TitleDoes mothers' employment affect adolescents' weight and activity levels? Improving our empirical estimates
Publication TypeJournal Article
Year of Publication2018
AuthorsMartin, MA, Lippert, AM, Chandler, KD, Lemmon, M
JournalSSM - Population Health
Volume4
Pagination291 - 300
Date Published01/2018
ISSN23528273
Abstract

Highlights

  • Does increased maternal employment lead to higher adolescent obesity rates?
  • Research must account for mothers’ social selection into their work arrangements.
  • We use multiple measures of mothers’ work and individual fixed effects models.
  • Mothers’ work arrangements are unrelated to adolescent weight or physical activity.
  • Assorted mothers’ work arrangements predict adolescents’ sedentary behavior.

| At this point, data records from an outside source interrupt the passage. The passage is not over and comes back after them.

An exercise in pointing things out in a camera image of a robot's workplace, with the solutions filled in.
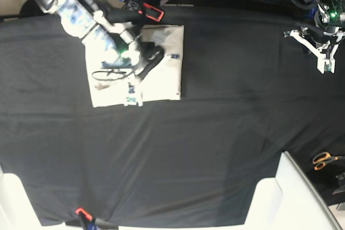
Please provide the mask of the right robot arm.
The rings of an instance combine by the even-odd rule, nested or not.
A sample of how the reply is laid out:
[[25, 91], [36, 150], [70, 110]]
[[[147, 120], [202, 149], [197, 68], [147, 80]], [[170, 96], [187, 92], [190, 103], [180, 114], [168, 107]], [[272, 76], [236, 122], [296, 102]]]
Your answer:
[[150, 6], [142, 0], [119, 0], [134, 4], [131, 11], [141, 18], [131, 22], [111, 23], [93, 0], [35, 0], [44, 13], [60, 16], [64, 30], [81, 39], [99, 68], [91, 71], [98, 81], [117, 81], [128, 77], [143, 80], [164, 58], [165, 51], [153, 42], [142, 42], [140, 31]]

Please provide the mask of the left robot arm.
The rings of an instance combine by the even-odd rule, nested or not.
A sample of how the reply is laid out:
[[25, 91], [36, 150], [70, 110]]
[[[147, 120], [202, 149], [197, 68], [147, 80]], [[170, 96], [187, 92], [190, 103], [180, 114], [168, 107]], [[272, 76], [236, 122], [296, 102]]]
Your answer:
[[314, 54], [320, 61], [330, 65], [344, 39], [344, 0], [291, 0], [297, 7], [314, 11], [313, 24], [296, 23], [297, 30], [284, 33], [292, 37]]

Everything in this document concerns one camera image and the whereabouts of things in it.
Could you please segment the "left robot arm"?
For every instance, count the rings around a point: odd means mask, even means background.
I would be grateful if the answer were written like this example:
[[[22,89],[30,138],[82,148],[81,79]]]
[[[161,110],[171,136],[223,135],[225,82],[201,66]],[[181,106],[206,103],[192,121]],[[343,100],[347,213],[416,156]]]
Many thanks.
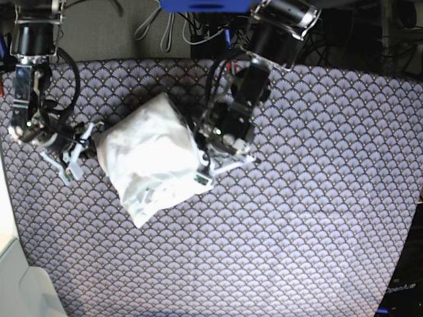
[[[250,153],[254,108],[270,95],[271,71],[293,68],[298,43],[321,13],[308,1],[255,1],[250,6],[251,38],[213,63],[205,108],[192,128],[200,154],[194,178],[199,185],[209,189],[217,175],[256,162]]]

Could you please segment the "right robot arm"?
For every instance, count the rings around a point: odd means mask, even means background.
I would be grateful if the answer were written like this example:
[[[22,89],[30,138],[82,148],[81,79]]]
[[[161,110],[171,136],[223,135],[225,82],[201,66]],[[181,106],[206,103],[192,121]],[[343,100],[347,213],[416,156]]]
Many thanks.
[[[8,132],[17,143],[40,148],[41,157],[69,184],[84,175],[79,158],[94,154],[91,135],[102,122],[67,124],[81,92],[81,78],[76,62],[59,46],[66,2],[15,1],[14,6],[10,53],[17,64]],[[50,61],[56,56],[68,63],[75,77],[74,95],[63,108],[46,96],[52,80]]]

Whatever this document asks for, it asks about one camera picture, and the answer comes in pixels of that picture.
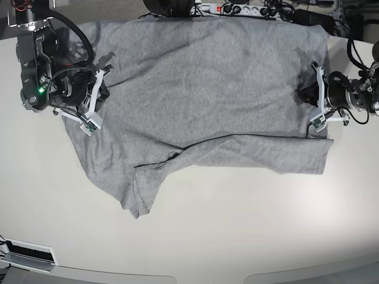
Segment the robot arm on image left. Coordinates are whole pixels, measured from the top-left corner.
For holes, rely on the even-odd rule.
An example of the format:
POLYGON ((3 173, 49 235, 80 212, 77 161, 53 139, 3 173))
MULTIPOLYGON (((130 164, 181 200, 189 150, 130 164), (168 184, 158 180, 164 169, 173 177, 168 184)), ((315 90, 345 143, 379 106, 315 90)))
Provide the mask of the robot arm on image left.
POLYGON ((101 104, 109 98, 104 76, 113 68, 93 65, 94 51, 82 30, 50 7, 50 1, 11 1, 8 25, 20 28, 16 55, 21 65, 21 101, 27 110, 48 107, 84 125, 99 128, 101 104), (59 53, 61 38, 52 27, 54 18, 65 24, 81 41, 85 59, 69 63, 59 53))

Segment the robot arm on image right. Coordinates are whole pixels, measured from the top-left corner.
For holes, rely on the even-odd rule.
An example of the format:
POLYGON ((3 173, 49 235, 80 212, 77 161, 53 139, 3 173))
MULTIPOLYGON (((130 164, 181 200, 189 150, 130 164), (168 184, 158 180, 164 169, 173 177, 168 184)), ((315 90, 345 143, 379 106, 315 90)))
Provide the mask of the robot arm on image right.
POLYGON ((378 115, 378 55, 372 53, 374 62, 366 66, 359 55, 353 38, 346 44, 349 61, 359 69, 358 79, 349 79, 343 73, 326 73, 324 68, 311 62, 316 81, 299 92, 299 98, 314 106, 309 114, 309 124, 316 132, 324 130, 330 122, 350 120, 365 125, 371 115, 378 115))

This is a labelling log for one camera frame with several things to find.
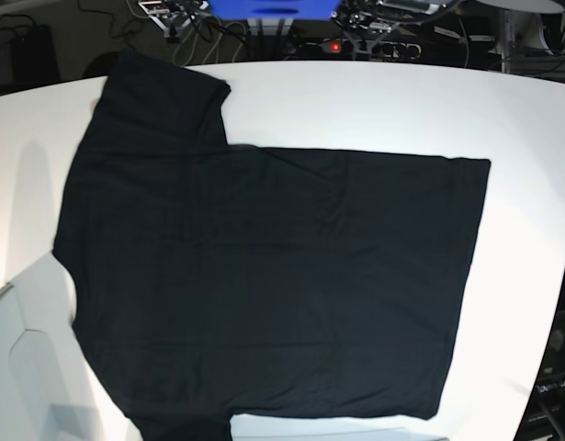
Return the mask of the black T-shirt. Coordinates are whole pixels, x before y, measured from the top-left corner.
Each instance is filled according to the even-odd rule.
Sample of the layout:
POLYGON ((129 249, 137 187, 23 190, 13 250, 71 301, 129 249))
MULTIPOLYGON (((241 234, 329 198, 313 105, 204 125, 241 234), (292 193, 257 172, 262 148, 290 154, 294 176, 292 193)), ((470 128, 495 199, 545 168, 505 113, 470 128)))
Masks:
POLYGON ((437 413, 491 164, 228 143, 230 87, 133 51, 68 175, 73 331, 146 440, 437 413))

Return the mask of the black power strip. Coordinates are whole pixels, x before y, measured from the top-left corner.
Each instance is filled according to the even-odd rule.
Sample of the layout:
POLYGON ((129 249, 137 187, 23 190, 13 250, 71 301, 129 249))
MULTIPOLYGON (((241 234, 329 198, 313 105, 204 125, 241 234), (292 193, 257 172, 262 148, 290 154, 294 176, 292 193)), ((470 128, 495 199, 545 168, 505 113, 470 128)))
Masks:
POLYGON ((347 39, 309 41, 296 51, 297 55, 312 58, 354 61, 409 62, 421 58, 422 47, 416 43, 364 40, 356 43, 347 39))

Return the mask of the blue box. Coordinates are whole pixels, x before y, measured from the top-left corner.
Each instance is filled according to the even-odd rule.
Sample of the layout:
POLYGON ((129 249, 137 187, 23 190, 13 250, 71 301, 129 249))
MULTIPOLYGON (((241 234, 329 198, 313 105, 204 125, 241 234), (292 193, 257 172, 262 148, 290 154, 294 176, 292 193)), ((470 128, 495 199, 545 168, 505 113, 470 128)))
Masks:
POLYGON ((340 0, 210 0, 212 13, 225 20, 293 18, 326 20, 340 0))

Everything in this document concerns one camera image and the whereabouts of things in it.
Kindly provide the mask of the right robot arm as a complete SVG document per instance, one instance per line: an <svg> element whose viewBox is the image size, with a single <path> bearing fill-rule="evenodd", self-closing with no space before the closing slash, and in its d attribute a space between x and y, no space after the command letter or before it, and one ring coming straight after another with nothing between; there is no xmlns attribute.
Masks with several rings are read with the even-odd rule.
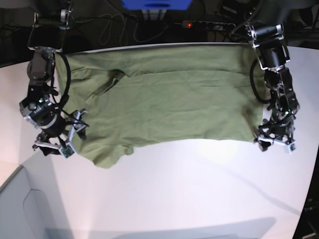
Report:
<svg viewBox="0 0 319 239"><path fill-rule="evenodd" d="M34 51L27 67L29 78L27 96L19 103L23 118L35 128L41 129L33 149L50 154L70 157L77 151L72 143L77 134L86 139L88 127L82 118L85 109L75 110L71 114L63 108L69 100L71 70L63 54L63 41L69 29L72 14L70 0L34 0L34 23L28 40L28 48ZM54 87L55 57L61 56L66 67L66 86L57 101L58 91Z"/></svg>

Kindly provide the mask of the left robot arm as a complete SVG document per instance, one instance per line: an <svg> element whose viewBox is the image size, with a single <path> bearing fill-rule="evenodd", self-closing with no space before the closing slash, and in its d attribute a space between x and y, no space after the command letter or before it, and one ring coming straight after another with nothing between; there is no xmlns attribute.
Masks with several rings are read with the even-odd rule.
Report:
<svg viewBox="0 0 319 239"><path fill-rule="evenodd" d="M271 112L269 119L254 131L254 142L262 152L273 144L281 145L288 153L296 150L294 121L300 109L293 89L293 79L286 63L290 55L284 41L283 25L267 26L247 23L245 25L250 42L257 56L250 68L250 84L257 100L267 105ZM259 65L264 71L264 83L270 91L270 98L263 99L254 82L254 69Z"/></svg>

Women’s lives are marked by complex work and family routines — routines that have implications for their children’s health. Prior research suggests a link between mothers' work hours and their children’s weight, but few studies investigate the child health implications of increasingly common work arrangements, such as telecommuting and flexible work schedules. We examine whether changes in mothers’ work arrangements are associated with changes in adolescents’ weight, physical activity, and sedentary behavior using longitudinal data and fixed effects models to better account for mothers’ social selection in to different work arrangements and children’s underlying preferences. With data from the National Longitudinal Study of Adolescent to Adult Health (N = 10,518), we find that changes in mothers’ work arrangements are not significantly associated with adolescents’ weight gain or physical activity but are significantly associated with adolescents’ sedentary behavior. Adolescents’ sedentary behavior declines when mothers become more available after school and increases when mothers work more hours or become unemployed. In sum, after accounting for unobserved, stable traits, including mothers’ selection into jobs with more or less flexibility, mothers’ work arrangements are most strongly associated with adolescents’ sedentary behavior.